Light quer acertar contas com Itaipu

04/03/2005 | 00h00

Distribuidora deixou de pagar parte da energia comprada de hidrelétrica e depende do BNDES para ficar em dia

A Light deixou de pagar parte da energia que compra da hidrelétrica de Itaipu Binacional e depende da renegociação da dívida que tem com bancos privados para regularizar a situação com a geradora de energia. As negociações com os credores privados abrirá caminho para a distribuidora sacar R$ 250 milhões do socorro às distribuidoras de energia, patrocinado pelo Banco Nacional de Desenvolvimento Econômico e Social (BNDES).
Em 15 dias, a empresa apresentará a bancos privados uma nova proposta de renegociação da dívida de R$ 660 milhões, pré-condição para o enquadramento da companhia no programa.
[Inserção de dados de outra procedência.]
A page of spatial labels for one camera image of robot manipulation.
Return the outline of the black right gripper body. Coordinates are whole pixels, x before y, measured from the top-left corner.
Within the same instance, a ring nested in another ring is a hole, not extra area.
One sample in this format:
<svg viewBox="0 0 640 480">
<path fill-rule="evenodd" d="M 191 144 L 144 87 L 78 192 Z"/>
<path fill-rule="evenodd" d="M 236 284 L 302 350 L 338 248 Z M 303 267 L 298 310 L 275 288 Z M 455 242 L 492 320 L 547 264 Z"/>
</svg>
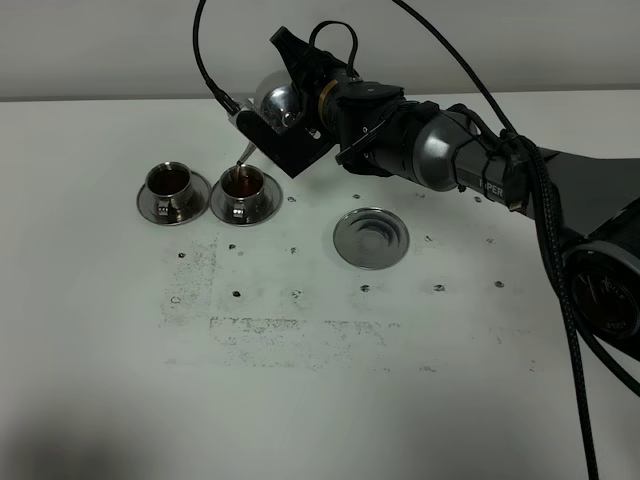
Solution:
<svg viewBox="0 0 640 480">
<path fill-rule="evenodd" d="M 425 105 L 407 100 L 401 87 L 358 80 L 342 62 L 313 62 L 299 69 L 299 98 L 300 170 L 337 145 L 336 162 L 350 173 L 416 176 Z"/>
</svg>

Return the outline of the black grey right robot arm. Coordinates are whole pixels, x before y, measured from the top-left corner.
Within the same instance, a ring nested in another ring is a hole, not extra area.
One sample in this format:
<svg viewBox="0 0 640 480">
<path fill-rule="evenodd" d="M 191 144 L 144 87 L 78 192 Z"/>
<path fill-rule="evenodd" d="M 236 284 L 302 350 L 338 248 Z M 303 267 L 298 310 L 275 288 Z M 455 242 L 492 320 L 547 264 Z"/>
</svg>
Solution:
<svg viewBox="0 0 640 480">
<path fill-rule="evenodd" d="M 428 189 L 471 189 L 536 224 L 557 294 L 593 350 L 639 355 L 639 163 L 536 146 L 470 108 L 408 100 L 366 82 L 351 60 L 281 28 L 272 36 L 309 121 L 356 175 L 397 176 Z"/>
</svg>

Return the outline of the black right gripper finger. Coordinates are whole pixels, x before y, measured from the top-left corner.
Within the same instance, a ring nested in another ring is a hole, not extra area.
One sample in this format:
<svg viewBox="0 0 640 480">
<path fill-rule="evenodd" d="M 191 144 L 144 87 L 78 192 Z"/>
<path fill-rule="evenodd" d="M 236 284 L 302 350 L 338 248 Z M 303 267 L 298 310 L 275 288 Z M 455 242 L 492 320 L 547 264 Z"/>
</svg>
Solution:
<svg viewBox="0 0 640 480">
<path fill-rule="evenodd" d="M 270 38 L 298 92 L 313 95 L 322 89 L 345 63 L 331 53 L 311 46 L 282 26 Z"/>
</svg>

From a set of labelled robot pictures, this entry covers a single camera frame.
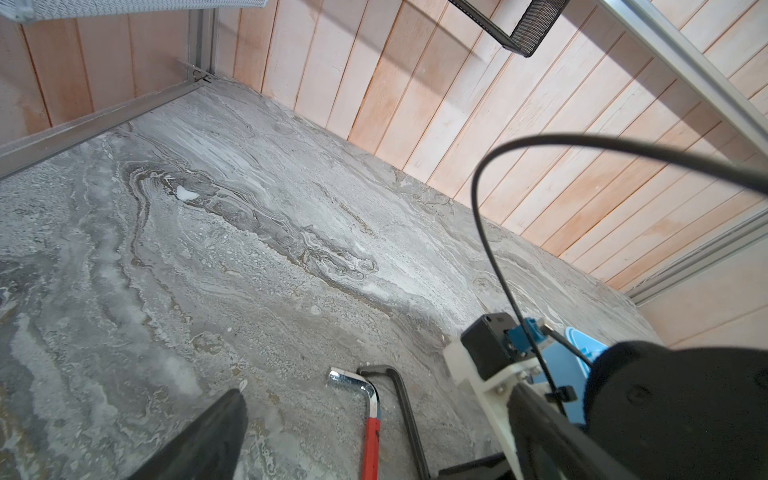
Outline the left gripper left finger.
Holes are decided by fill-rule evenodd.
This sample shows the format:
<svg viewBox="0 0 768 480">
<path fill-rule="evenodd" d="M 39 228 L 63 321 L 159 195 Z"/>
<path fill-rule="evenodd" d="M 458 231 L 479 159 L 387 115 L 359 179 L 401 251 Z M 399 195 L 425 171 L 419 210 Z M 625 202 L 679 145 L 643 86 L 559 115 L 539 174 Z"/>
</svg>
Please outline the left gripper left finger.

O diretor financeiro da Light, Paulo Roberto Ribeiro Pinto, não confirma a dívida com Itaipu, mas fontes do mercado revelam que desde dezembro o pagamento não tem ocorrido nos prazos previstos.
A distribuidora controlada pela estatal francesa Electricité de France (EDF), segundo essas mesmas fontes, tem administrado o pagamento de modo a não acumular as parcelas. Segundo relatos, a empresa admite a inadimplência de uma parcela, que tem sido negociada com a diretoria da Eletrobrás, estatal da qual fez parte o atual diretor da Light. Na última quarta-feira, o executivo esteve reunido com a diretoria da estatal. Tanto a Light quanto a Eletrobrás não confirmam o valor das parcelas devidas.
Desde terça-feira, quando o Ministério da Fazenda vetou o reajuste tarifário autorizado pela Agência Nacional de Energia Elétrica (Aneel), a Light corre contra o tempo para conseguir se enquadrar no programa de socorro do BNDES, cujo prazo expira em 30 de junho. O diretor da empresa diz, no entanto, que não tentará prorrogar o prazo. A empresa, segundo ele, vai acelerar o processo de reformulação da proposta, já encaminhada no ano passado para os bancos privados.
- Teremos que fazer com que as modificações, em relação à proposta anterior, sejam as menores possíveis. Até por não termos tempo - diz Paulo Roberto. - Até o final de março, a nova proposta deverá estar estruturada.
Os bancos, segundo ele, deverão ter pelo menos 60 dias para analisar a nova proposta, que deverá ser ajustada ao fluxo de caixa a ser desenhado com o novo reajuste. Se antes a proposta levava em conta a geração de caixa proporcionada pelos 6,13% de reajuste, agora terá que considerar a receita a partir de novembro, quando deverá ser agregado aumento de cerca de 12,5%, segundo cálculo da Secretaria de Acompanhamento Econômico (Seae) do Ministério da Fazenda.
A dívida total da distribuidora soma US$ 1,5 bilhão. A renegociação com os 17 bancos privados visa ao alongamento dos prazos da parcela de US$ 660 milhões. Com os recursos do BNDES, a empresa deverá quitar não só uma parcela com o Tesouro Nacional, mas também com o próprio banco oficial. Outros US$ 400 milhões serão convertidos em aumento de capital pela EDF.